Chapter 1
I loved that house. There wasn’t much to it—seven hundred square feet of what the unappreciative call character—but it was built by hand in 1912, plank by board, nail by screw. Sometimes I’d close my eyes and imagine that first owner on a grainy black and white reel, sitting in front of his newly finished home on Sunnyside Hill, gazing at the mountain waters of the Bow River, tipping back a warm beer with a sigh. I envied that man of history, even though he probably never experienced such bliss.
What I loved was exactly what others did not: every botched alteration, every failed upgrade, every peeling layer of wallpaper and paint was there for the tracing, like Jacques Plante and his scarred mask: these are the blows I have taken, and survived. Walking from room to hall, from porch to soffit, from handy to buckshee, you traced not only the house’s history but the entire evolution, or devolution, of twentieth-century design.
The frontis was 1930 pebbled stucco, the siding 1950 faded pink asbestos, the front door grey plastic faux-wood with a tinted oval peek-a-boo window that said “disco and proud of it.” There were two chimneys: a crumbling brick affair providing fresh winter air to the broken fireplace, the other a rusted steel pipe that long since freed itself from the gravity furnace. The floor was fir throughout, splintered and worn and gapped, except where lino-ed over in swirling floral green or carpeted over in bright orange in the tiny second bedroom. The porch was pure entropy in motion, a snapshot of imminent collapse.
If you spent more than a month in the place, you got to know its inner workings intimately. No two appliances could be switched on simultaneously. Use of the shower or washing machine met with groans of objection from pre-WWI copper. The gas stove was flawless; the gas oven required foot-long matches, courage, and short hair.
In front of the house a century-old cotoneaster hedge propped up a rotten picket fence. In the back, the overgrown garden threatened a grey wind-beaten garage. The soil was floodplain peat. Tomatoes grew spontaneously, while stray carrots brazened their roots each August.
To me, the house was like an old ship on a journey through time. It hadn’t just survived the journey; it’d thrived. And this, I thought, was what made the house admirable, what gave it character. It’d been battered, neglected, and suffered the quiet humiliation of being dressed in someone else’s clothes. But its fundamental self was irrepressible.
It wasn’t just the abodal history that made me love that house. Behind every structural, renovational, architectural story is a personal story. Like the house, I’d had my shiny youth of new love, my stuccoed divorce, my asbestosed fallout of pipe pain and dry-rot, my ill-conceived disco years, and my disastrous mid-life reno.
But alas, all good things must end.
* * *
So it was with more than a passing sadness that I watched those three men take my house that warm solstice evening.
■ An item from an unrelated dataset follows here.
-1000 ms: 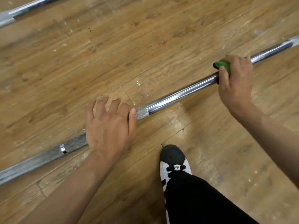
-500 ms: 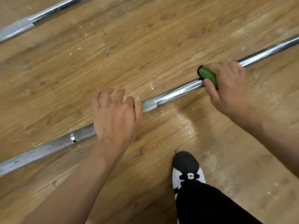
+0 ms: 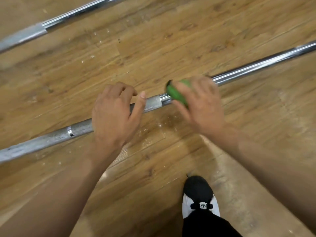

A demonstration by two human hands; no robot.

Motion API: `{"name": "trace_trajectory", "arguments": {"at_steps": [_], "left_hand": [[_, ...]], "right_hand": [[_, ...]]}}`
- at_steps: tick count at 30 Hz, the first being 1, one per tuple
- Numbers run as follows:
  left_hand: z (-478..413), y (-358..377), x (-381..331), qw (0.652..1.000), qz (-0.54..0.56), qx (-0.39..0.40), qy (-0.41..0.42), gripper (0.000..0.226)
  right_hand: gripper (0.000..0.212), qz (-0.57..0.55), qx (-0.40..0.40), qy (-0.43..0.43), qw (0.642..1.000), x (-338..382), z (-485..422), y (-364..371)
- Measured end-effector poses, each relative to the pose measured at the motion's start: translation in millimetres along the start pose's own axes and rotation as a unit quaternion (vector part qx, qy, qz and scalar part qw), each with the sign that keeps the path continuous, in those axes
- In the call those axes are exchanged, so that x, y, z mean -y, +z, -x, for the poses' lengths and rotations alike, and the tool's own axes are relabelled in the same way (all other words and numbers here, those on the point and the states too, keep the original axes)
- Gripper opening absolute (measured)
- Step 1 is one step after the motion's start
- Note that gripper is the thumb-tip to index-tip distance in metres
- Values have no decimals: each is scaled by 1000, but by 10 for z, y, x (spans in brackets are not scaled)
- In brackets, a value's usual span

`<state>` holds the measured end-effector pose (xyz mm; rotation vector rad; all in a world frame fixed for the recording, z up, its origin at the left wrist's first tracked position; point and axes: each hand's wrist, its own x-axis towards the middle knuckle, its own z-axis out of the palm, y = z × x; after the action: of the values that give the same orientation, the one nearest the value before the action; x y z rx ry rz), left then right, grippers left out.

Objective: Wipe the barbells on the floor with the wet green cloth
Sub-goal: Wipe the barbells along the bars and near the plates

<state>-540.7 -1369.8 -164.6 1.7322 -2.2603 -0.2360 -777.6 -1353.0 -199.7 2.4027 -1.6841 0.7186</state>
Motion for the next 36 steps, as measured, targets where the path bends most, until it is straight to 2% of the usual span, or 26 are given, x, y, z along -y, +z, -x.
{"name": "trace_trajectory", "arguments": {"at_steps": [2, 5, 7, 9, 10, 11, 13, 15, 16, 18, 22, 24, 27, 29, 32, 34, 36], "left_hand": [[21, 37, -32, 999, -44, -19, 3, 79], [-98, 88, -40, 994, -106, 9, -13, 83], [-213, 113, -22, 994, -109, 16, -20, 85], [-286, 131, 0, 994, -105, 16, -20, 83], [-316, 133, 16, 994, -101, 16, -22, 83], [-348, 131, 34, 995, -99, 17, -27, 85], [-432, 125, 74, 994, -102, 17, -33, 87], [-515, 123, 119, 994, -105, 11, -26, 85], [-551, 121, 138, 994, -107, 9, -25, 82], [-625, 121, 171, 993, -112, 5, -27, 77], [-752, 125, 211, 990, -140, -8, -29, 71], [-810, 124, 223, 988, -153, -8, -32, 71], [-896, 127, 241, 986, -161, -13, -37, 70], [-949, 127, 253, 986, -161, -18, -38, 68], [-1013, 133, 268, 985, -168, -24, -41, 69], [-1034, 127, 280, 984, -168, -27, -47, 70], [-1058, 126, 280, 985, -161, -22, -52, 71]], "right_hand": [[40, 23, -27, 52, 998, -554, 49, -94], [42, 26, -59, 135, 989, -961, 55, -155], [42, 20, -100, 190, 976, -894, -88, -24], [42, 19, -150, 272, 950, -572, -281, 165], [42, 8, -156, 281, 947, -345, -335, 261], [42, -7, -144, 254, 956, -114, -354, 354], [40, -32, -95, 115, 988, 197, -354, 469], [38, -19, -61, -22, 998, 105, -412, 485], [37, -8, -60, -55, 997, -55, -447, 485], [36, -7, -85, -32, 996, -488, -485, 468], [41, -12, -147, 150, 978, -1199, -489, 333], [43, -13, -161, 205, 965, -1220, -580, 379], [40, 0, -192, 274, 942, -789, -794, 573], [44, -27, -175, 252, 951, -318, -898, 708], [49, -78, -123, 145, 979, 198, -998, 783], [43, -72, -110, 72, 989, 189, -1037, 787], [35, -53, -123, 33, 990, -114, -1045, 783]]}}
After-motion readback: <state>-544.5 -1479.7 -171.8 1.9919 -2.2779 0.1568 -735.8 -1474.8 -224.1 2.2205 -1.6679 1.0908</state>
The sun was throwing its pre-dusk wash over the land as Luc orchestrated the operation. Luc was a big bald Frenchman with both arms blanketed in tattoos. He brought along two beefy swampers and a flatbed truck, and the three of them smoked and parlez-ed non-stop while deploying an array of jacks and pulleys and levers that would have made da Vinci proud. Pre-industrial contraptions that eased my house mercifully toward the sky.
I crouched down and peered at the sliver of light between the house and foundation. The two had been co-joined for nearly a century, and I imagined a depth to their parting as Luc backed the flatbed into that membrane of light. Luc had already ripped the rotted picket fence out. My catoneaster hedge lay trampled, and I winced as the wheels crushed a century limb into its own roots.
I stood up too quickly and had to lean on the suspended house for support. Luc shouted at me to move away from the house, and I stumbled back into the dug-up terrain, touching a hand to the gauze on my ear. The lacerations on my face still stung, despite the fresh ozonol. Both my eyes were black, but I could see well enough. I suspected I had a concussion, but there were more pressing matters at hand than my own little aches and pains.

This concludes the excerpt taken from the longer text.